Mais ce n'est pas seulement parce que la religion et la vie grecques, telles qu'elle se les figure, lui semblent belles, que Mme Juliette Lamber les embrasse si ardemment. Elle croit qu'une nature bien douée, si on la laisse se développer en liberté, y va d'elle-même. Notre malheur, c'est qu'on nous inculque dès l'enfance des idées, des croyances et des soucis d'outre-tombe, par où notre nature est faussée à jamais: car ces pensées et ces terreurs, on ne s'en affranchit plus; du moins il en reste toujours quelque chose. Puis, outre l'éducation reçue, on subit malgré soi, plus ou moins, l'esprit de quatre-vingts générations qui toutes ont eu ce pli de se tourmenter d'une autre vie et de placer leur idéal en dehors de la vie terrestre.

Il ne faut savoir que ce que l'on voit, sentir que ce que l'on ressent… Les seules leçons que reçut mon enfance furent celles qui devaient me garantir de toute notion religieuse[38].

[Note 38: Païenne, p. 15.]

Ma jeunesse, je la vivais en moi, par moi, sans être tenue de la vivre dans la jeunesse de cent races, dans les erreurs, les caducités de cent sociétés mortes de vieillesse[39].

[Note 39: Païenne, p. 20.]

Le moyen de rendre à notre être sa virginité native, de lui assurer l'intégrité de sa jeunesse, c'est de vivre dans la nature, de l'aimer, de la comprendre, de communier avec elle.

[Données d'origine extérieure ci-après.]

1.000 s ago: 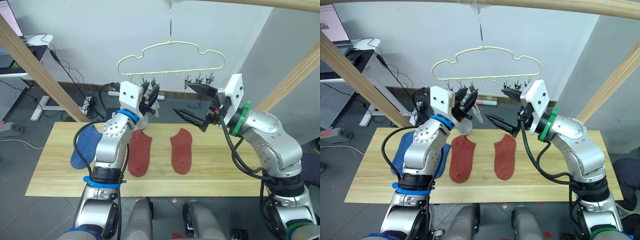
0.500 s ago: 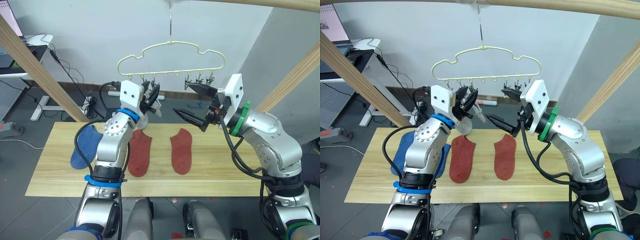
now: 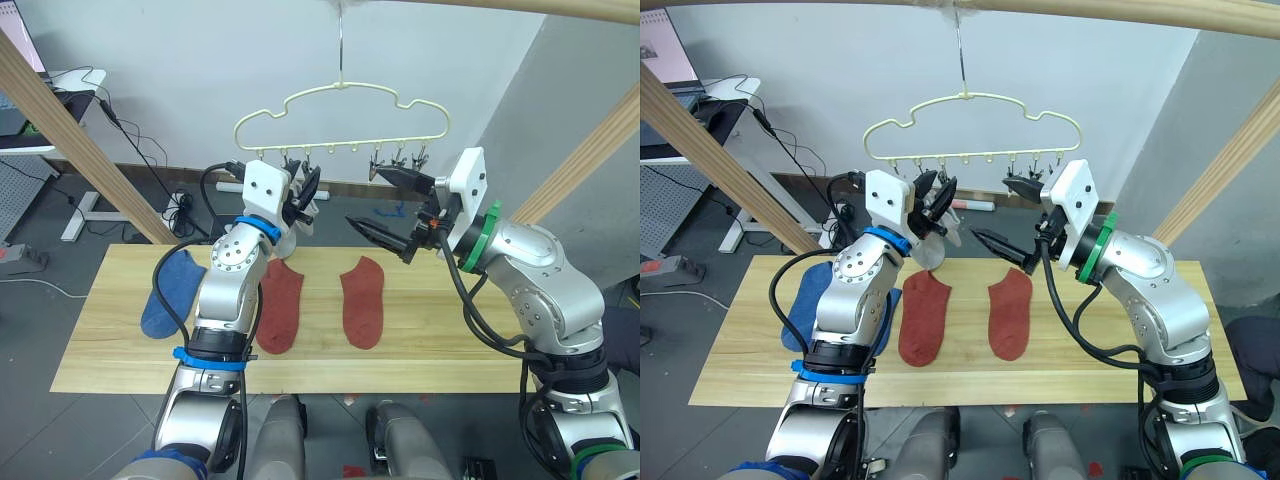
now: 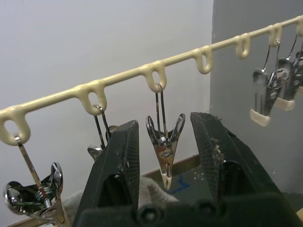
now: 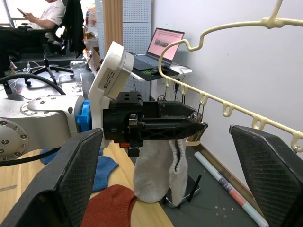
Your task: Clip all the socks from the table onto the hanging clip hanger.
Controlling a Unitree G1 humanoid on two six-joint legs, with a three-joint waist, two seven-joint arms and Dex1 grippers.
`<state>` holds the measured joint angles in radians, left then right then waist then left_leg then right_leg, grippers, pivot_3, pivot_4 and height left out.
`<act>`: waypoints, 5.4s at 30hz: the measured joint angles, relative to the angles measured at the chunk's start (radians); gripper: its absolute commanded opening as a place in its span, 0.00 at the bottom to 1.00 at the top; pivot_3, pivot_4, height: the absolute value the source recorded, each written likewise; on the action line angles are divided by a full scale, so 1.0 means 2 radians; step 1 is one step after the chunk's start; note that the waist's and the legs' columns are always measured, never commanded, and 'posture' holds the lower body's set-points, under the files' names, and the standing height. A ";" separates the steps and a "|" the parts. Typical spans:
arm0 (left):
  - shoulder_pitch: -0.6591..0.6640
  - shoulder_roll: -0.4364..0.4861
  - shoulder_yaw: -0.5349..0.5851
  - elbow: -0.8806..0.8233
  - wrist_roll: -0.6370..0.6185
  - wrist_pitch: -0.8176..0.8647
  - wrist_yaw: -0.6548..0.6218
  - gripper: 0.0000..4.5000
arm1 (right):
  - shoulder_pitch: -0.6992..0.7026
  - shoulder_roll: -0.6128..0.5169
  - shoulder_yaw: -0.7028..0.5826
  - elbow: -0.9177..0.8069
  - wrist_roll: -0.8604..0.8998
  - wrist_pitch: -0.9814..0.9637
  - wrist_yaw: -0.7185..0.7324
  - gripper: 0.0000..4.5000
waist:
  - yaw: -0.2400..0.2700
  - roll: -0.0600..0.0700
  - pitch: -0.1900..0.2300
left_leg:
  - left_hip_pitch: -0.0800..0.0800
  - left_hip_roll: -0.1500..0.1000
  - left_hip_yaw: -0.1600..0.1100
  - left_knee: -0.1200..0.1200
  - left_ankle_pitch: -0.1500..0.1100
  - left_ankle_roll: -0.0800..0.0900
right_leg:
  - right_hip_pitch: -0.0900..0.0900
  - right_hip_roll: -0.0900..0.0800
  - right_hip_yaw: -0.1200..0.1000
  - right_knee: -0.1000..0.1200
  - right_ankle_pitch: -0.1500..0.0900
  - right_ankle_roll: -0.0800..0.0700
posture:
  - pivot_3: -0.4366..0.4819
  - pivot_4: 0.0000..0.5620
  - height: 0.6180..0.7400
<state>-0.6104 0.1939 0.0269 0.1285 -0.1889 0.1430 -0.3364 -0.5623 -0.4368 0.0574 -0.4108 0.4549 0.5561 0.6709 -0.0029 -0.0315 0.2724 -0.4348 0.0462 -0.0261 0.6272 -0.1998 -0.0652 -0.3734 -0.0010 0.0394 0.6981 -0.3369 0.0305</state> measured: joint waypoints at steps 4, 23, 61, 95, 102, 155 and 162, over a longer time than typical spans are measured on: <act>-0.002 0.000 0.000 0.000 0.001 -0.002 -0.001 0.29 | 0.000 0.000 0.000 0.000 0.000 0.000 0.000 1.00 | 0.000 0.000 0.000 | 0.000 0.000 0.000 0.000 0.000 0.000 | 0.000 0.000 0.000 0.000 0.000 0.000 | 0.48 0.46 1.00; -0.006 0.009 0.011 -0.020 -0.028 0.046 -0.016 0.00 | 0.048 -0.036 0.054 0.028 -0.076 0.019 -0.031 1.00 | -0.001 0.000 0.000 | 0.000 0.000 0.000 0.000 0.000 0.000 | 0.000 0.000 0.000 0.000 0.000 0.000 | 0.48 0.47 1.00; -0.005 0.076 0.042 -0.128 -0.140 0.271 -0.045 0.00 | 0.095 0.011 0.185 0.307 -0.281 -0.137 0.009 0.01 | -0.004 0.000 0.000 | 0.001 0.000 0.000 0.000 0.001 -0.002 | 0.000 0.000 0.000 0.000 0.000 0.000 | 0.56 0.47 1.00; -0.063 0.001 0.267 -0.029 -0.594 0.543 0.215 0.00 | 0.171 0.008 0.101 0.040 -0.297 -0.379 -0.055 0.01 | -0.002 -0.001 0.000 | 0.001 0.000 -0.001 0.000 0.001 -0.002 | 0.001 -0.001 0.001 0.000 0.000 0.000 | 0.52 0.49 1.00; -0.053 0.018 0.244 -0.031 -0.610 0.523 0.213 0.00 | 0.164 0.015 0.101 0.048 -0.297 -0.372 -0.055 0.01 | -0.002 -0.001 0.000 | 0.001 0.000 -0.001 0.000 0.001 -0.002 | 0.001 -0.001 0.000 0.000 0.000 0.000 | 0.52 0.49 1.00; 0.064 0.244 0.022 -0.213 -0.378 0.379 -0.031 1.00 | 0.179 0.016 0.037 0.026 -0.187 -0.152 -0.031 1.00 | 0.004 -0.001 0.000 | 0.001 0.001 -0.001 -0.001 0.002 -0.003 | 0.000 -0.001 0.001 0.000 0.000 0.000 | 0.55 0.44 1.00; 0.079 0.219 0.012 -0.205 -0.285 0.281 -0.079 1.00 | 0.162 0.029 -0.003 0.000 -0.159 -0.063 -0.071 1.00 | 0.001 -0.001 0.000 | 0.001 0.000 0.000 -0.001 0.001 -0.003 | 0.000 -0.001 0.001 0.000 0.000 0.000 | 0.53 0.44 1.00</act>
<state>-0.4532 0.6315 0.0502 -0.2820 -0.7596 0.7055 -0.4939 -0.2393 -0.3781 0.0509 -0.4113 0.1364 0.4291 0.5279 -0.0009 -0.0327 0.2731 -0.4335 0.0469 -0.0265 0.6246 -0.1969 -0.0703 -0.3732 -0.0033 0.0412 0.6981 -0.3371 0.0305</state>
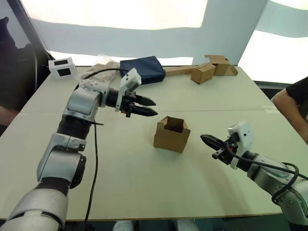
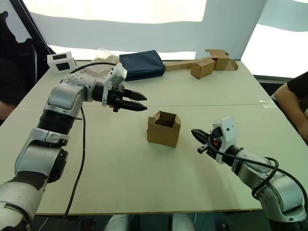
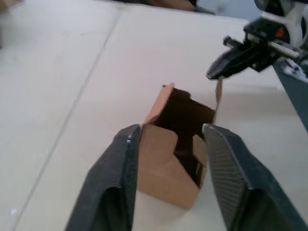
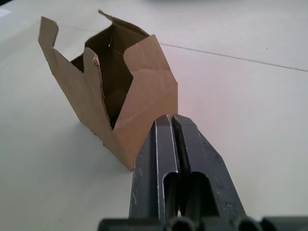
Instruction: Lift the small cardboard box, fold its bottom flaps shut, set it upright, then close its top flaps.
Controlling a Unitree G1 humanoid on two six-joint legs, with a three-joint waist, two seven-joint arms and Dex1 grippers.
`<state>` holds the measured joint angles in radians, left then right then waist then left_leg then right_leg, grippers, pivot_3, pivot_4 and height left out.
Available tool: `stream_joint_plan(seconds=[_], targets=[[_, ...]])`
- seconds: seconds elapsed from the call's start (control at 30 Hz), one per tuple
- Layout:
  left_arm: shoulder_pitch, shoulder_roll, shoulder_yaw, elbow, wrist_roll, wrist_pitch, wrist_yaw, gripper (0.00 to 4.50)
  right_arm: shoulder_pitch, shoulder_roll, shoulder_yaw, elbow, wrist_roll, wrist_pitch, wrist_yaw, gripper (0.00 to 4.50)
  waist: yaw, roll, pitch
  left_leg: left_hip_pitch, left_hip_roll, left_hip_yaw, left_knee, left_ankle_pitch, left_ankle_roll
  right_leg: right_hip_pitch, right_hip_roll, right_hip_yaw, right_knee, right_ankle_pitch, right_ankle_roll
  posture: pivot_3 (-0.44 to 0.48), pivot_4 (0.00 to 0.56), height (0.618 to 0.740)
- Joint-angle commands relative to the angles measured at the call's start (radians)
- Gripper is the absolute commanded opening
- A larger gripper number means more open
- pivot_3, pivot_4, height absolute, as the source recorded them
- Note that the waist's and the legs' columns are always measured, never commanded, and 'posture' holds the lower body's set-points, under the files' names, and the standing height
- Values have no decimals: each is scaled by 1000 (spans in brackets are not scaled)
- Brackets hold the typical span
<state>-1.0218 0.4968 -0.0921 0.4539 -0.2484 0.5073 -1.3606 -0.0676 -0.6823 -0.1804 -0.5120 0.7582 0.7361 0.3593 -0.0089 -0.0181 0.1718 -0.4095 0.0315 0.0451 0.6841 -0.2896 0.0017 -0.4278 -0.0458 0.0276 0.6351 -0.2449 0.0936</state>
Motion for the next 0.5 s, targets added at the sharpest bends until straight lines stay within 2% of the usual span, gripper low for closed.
stream_joint_plan(seconds=[0.03, 0.07, 0.1, 0.3, 0.5], targets=[[74, -35, 49, -11, -8, -59, 120, 594, -45, -3, 22, 50, -60, 12, -4, 0, 1, 0, 0, 0, 0, 0, 0, 0, 0, 0, 0, 0, 0, 0, 0, 0, 150, 740], [101, -48, 47, -6, 1, -91, 144, 165, -57, 0, 35, 72, -77, 16, -4, 0, 3, 0, 0, 0, 0, 0, 0, 0, 0, 0, 0, 0, 0, 0, 0, 0, 150, 740], [118, -56, 44, -4, 7, -113, 159, 59, -65, 3, 43, 85, -90, 19, -1, 0, 4, 0, 0, 0, 0, 0, 0, 0, 0, 0, 0, 0, 0, 0, 0, 0, 150, 740], [222, -125, -27, 84, 118, -298, 291, 59, -127, 69, 130, 196, -187, 2, 8, 0, 1, 0, 0, 1, 0, 3, 0, 0, 0, 1, 0, 0, 1, 0, 0, 0, 150, 740], [255, -152, -67, 101, 129, -301, 279, 59, -151, 107, 172, 224, -231, -9, 47, 0, -1, 0, 0, 1, 0, 3, 0, 0, 0, 0, 0, -1, 2, 0, 0, 0, 150, 740]])
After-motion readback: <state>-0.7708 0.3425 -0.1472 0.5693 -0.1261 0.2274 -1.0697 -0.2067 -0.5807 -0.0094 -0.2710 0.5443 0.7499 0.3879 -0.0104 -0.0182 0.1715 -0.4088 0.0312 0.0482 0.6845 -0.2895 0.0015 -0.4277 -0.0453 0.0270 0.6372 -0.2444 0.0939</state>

Un des mérites les plus éminents de Mme Juliette Lamber, c'est sa passion des beaux paysages et sa puissance à les décrire. Ses tableaux ont de l'éclat et un pittoresque grandiose. Ce sont des paysages du Midi, chauds et lumineux; et ils sont vivants, vraiment pleins de dieux, la nature y ayant des formes vaguement animales et respirantes: Mens agitat molem.

Les flancs ravagés du Luberon étaient des entrailles d'or. Les hauteurs de ses collines prennent les aspects rugueux de la peau des mastodontes. L'un des sommets a la forme d'un monstre. Il semble nager sur les vagues de la terre, s'abaisser pour se relever dans le roulis des mouvements du globe, tandis que les nuages floconneux, posés sur le monstre, l'entourent d'écume soulevée[40].

[Note 40: Païenne, p. 27.]

L'auteur de Païenne éprouve avec une rare violence l'ivresse des formes, de la lumière et des couleurs. Il y a chez sa Mélissandre, si raffinée pourtant, quelque chose de la large vie animale et divine du Centaure de Maurice de Guérin.

Je me grisais en respirant la flamme de l'astre immortel, j'en recherchais les embrassements; je crus trouver un être semblable à moi, plus brûlant, que je coiffais de rayons, que je personnifiais, dont je partageais les habitudes, me levant, me couchant à ses heures, amoureuse de sa face étincelante, désespérée de ses disparitions comme de l'absence d'un être adoré. Le soleil fut ma première passion, mon premier culte.

Les grandes formes des montagnes, je les animalisais, je leur trouvais des figures mystérieuses. Quand je courais à leur pied, je m'imaginais les entraîner avec moi dans des courses vertigineuses, au galop de mon cheval. Les arbres m'accompagnaient en longue file ou par troupe; je me sentais emportée par le mouvement de toute la terre sous le regard de toutes les étoiles! Ah! les belles chevauchées que celles faites avec la nature entière! etc.[41]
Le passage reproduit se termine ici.